Latin America is poised for a boom in online shopping and e-commerce due to coronavirus restrictions, according to HANetf.
The white-label ETF specialist says the coronavirus pandemic is driving consumer behaviour online at an accelerated rate in emerging markets.
Demographics and regions that have remained slow or even resistant to adopting a more digitized lifestyle seem to have relented and started to convert, it adds.
“In Latin America, only 34% of consumers under the age of 15 buy goods online, compared to the 74% in the UK and just over 60% in China,” said Kevin T. Carter, Founder & CIO of HANetf’s Emerging Markets and Ecommerce UCITS ETF (EMQQ).

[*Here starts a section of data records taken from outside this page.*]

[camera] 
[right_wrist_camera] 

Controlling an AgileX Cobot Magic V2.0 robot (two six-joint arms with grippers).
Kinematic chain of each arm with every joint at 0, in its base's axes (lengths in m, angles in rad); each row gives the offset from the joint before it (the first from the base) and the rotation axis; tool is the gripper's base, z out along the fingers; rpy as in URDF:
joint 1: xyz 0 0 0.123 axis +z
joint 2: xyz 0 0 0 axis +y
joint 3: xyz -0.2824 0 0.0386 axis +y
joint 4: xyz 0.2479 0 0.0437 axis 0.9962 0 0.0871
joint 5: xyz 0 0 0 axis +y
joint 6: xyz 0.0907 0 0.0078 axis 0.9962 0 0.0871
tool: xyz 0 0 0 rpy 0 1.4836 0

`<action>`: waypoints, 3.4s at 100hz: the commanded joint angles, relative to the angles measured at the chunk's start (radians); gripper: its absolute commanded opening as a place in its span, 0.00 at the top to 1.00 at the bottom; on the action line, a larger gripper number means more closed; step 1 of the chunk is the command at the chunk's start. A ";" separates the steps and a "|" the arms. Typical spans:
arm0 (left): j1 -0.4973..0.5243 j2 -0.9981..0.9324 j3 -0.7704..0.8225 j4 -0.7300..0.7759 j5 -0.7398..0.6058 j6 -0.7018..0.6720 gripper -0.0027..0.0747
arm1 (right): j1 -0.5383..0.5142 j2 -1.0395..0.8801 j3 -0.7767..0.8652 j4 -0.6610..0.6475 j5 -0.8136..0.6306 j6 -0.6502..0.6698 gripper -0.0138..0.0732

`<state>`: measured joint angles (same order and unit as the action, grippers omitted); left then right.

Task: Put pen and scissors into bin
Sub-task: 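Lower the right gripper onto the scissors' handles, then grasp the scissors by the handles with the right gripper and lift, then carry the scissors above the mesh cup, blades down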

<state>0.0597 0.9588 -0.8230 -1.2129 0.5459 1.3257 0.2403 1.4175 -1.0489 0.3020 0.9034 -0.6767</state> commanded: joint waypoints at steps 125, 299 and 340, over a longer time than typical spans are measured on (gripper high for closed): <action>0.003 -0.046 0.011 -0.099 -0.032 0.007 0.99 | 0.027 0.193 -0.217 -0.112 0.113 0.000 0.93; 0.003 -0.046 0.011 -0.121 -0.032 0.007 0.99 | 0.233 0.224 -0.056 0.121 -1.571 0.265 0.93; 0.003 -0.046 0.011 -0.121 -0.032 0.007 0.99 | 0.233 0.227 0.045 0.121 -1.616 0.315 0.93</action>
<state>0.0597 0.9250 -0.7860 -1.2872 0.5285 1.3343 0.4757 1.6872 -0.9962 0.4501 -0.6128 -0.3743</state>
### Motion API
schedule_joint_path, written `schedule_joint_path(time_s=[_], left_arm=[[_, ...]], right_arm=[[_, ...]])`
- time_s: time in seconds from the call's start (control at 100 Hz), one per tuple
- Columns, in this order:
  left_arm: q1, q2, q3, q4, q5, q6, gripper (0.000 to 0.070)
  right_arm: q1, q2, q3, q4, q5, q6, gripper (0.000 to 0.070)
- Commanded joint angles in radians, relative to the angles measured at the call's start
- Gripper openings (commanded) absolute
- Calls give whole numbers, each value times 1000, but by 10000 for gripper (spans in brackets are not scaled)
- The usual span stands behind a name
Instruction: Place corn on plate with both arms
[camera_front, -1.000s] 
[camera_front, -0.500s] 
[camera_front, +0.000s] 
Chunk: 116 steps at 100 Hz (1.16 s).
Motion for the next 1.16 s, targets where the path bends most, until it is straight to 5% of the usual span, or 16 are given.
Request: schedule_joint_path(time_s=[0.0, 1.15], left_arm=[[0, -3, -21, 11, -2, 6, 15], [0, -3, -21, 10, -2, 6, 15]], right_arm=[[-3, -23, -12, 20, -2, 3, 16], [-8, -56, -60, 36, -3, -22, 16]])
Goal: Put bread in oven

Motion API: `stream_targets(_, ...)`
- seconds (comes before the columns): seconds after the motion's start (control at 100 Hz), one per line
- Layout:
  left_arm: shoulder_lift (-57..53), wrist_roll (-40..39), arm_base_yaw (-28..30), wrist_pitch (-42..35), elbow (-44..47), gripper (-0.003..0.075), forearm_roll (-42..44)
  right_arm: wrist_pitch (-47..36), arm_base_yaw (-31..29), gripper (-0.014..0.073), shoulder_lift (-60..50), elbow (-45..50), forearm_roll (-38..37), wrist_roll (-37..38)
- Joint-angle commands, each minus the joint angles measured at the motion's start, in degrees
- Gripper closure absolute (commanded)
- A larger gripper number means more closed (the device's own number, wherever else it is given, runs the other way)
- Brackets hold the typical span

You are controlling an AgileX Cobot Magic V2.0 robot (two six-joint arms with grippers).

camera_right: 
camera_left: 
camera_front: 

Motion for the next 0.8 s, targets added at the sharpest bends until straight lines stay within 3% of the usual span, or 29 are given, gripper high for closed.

“This adoption gap is closing fast however as the virus has created an extra incentive and catalysing growth.”
Coronavirus could have the same effect on the region’s e-commerce sector that SARs did on China’s in the early 2000s, Says Carter.
At present in Latin America, online retail sales only account for 5% of total sales, but this is expected to surge to 25% in one decade, he says.
EMQQ, which is listed on the LSE, XETRA, and Borsa Italiana, has delivered a 12-month return of 36.4% between 1 June 2019 and 31 May 2020.
The ETF has added nine new constituents and removed three as part of its semi-annual rebalancing, said Carter.
EMQQ holds the number one spot for all emerging market ETFs over one year, three years and five years, according to Bloomberg.